What the task requires ▸ Give the number of lines containing "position" in this listing, with no other words.

Information ▸
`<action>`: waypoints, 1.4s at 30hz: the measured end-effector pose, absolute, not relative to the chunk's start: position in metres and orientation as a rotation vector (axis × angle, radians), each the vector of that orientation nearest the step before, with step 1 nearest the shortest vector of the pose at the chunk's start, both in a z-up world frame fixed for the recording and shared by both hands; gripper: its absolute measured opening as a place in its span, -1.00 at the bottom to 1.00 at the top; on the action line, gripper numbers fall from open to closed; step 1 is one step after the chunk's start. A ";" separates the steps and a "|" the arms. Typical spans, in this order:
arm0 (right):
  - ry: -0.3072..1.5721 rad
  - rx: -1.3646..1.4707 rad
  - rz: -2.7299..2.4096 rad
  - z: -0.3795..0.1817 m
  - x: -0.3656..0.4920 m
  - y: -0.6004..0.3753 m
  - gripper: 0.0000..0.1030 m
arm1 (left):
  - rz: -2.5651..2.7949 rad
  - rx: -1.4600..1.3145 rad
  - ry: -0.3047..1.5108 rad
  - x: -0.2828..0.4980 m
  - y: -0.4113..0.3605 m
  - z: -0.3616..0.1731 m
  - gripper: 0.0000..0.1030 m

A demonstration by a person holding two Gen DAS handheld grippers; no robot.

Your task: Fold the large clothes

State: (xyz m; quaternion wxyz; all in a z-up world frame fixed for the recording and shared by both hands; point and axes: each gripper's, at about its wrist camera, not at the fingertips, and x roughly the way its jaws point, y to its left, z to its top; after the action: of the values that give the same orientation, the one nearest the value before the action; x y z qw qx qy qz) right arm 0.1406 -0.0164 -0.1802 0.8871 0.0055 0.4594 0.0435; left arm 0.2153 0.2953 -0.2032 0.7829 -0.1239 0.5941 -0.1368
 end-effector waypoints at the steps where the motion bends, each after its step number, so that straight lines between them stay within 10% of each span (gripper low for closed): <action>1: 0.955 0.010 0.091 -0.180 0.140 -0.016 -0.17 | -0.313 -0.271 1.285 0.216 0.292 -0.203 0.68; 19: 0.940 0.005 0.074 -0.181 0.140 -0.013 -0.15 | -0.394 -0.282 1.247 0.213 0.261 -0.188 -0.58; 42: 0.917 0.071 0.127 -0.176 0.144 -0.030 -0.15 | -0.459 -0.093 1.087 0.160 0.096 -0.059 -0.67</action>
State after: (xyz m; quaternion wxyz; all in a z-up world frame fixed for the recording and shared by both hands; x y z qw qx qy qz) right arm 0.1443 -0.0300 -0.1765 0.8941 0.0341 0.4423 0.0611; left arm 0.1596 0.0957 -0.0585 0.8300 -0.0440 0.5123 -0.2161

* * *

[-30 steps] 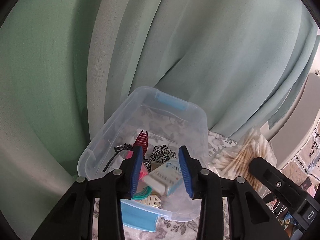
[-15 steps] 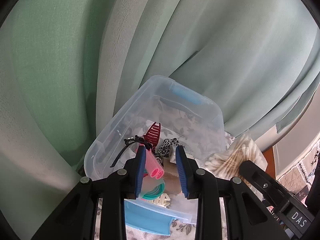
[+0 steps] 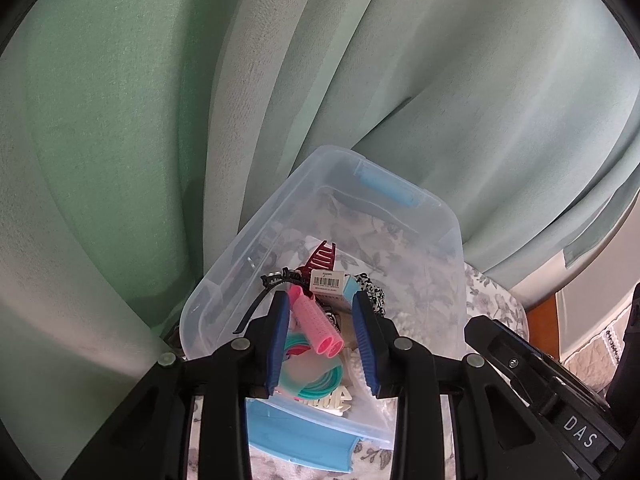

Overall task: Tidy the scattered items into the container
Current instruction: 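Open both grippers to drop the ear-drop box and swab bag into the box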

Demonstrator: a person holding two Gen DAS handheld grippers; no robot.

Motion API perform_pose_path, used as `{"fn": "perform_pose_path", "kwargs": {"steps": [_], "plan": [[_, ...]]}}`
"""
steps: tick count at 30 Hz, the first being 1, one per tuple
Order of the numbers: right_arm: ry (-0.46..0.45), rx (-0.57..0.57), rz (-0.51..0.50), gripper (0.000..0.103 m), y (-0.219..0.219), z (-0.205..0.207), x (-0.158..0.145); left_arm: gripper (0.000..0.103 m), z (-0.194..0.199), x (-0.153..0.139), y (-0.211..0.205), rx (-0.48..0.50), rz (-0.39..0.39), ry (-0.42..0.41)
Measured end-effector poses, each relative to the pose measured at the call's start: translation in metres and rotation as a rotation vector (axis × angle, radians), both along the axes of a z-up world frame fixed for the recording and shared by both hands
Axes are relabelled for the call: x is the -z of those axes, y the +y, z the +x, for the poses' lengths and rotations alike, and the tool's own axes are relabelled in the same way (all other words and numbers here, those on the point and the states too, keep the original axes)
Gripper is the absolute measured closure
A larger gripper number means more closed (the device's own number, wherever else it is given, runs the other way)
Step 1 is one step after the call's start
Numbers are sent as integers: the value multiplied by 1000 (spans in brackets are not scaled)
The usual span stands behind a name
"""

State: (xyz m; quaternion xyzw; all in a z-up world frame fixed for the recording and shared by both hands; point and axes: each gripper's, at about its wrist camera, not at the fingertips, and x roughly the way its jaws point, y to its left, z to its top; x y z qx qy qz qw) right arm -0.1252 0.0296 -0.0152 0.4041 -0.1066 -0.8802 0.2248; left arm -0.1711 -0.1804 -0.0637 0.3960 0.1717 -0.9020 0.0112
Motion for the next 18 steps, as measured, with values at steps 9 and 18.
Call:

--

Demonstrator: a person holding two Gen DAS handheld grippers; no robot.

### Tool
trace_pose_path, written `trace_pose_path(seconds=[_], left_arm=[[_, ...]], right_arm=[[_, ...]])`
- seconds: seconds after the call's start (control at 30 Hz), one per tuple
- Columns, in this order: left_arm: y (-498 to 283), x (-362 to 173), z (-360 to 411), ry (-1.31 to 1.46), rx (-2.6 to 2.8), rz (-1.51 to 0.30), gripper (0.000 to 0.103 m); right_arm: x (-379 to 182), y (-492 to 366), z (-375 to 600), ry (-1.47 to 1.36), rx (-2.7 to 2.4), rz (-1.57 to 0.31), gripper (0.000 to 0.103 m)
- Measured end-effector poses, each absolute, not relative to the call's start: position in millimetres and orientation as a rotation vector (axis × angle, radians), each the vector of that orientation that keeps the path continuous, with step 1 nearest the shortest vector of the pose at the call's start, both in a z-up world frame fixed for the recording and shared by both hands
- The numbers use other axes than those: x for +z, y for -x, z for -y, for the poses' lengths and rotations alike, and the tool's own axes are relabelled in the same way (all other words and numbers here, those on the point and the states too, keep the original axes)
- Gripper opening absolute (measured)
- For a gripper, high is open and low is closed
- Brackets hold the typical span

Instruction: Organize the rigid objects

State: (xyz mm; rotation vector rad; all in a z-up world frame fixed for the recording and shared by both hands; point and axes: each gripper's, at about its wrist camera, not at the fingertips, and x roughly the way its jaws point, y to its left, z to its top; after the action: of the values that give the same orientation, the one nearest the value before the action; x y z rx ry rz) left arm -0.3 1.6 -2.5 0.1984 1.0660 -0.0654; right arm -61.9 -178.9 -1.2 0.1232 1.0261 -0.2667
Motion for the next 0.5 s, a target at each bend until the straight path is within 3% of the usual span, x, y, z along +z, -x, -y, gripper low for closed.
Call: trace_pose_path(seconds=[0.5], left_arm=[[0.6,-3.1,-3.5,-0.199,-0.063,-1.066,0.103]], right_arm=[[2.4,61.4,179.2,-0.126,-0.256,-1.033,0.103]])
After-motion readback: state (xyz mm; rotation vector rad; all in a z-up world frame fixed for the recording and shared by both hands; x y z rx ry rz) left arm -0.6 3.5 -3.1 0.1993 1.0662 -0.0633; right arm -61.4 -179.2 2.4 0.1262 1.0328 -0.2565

Written response ▸ 2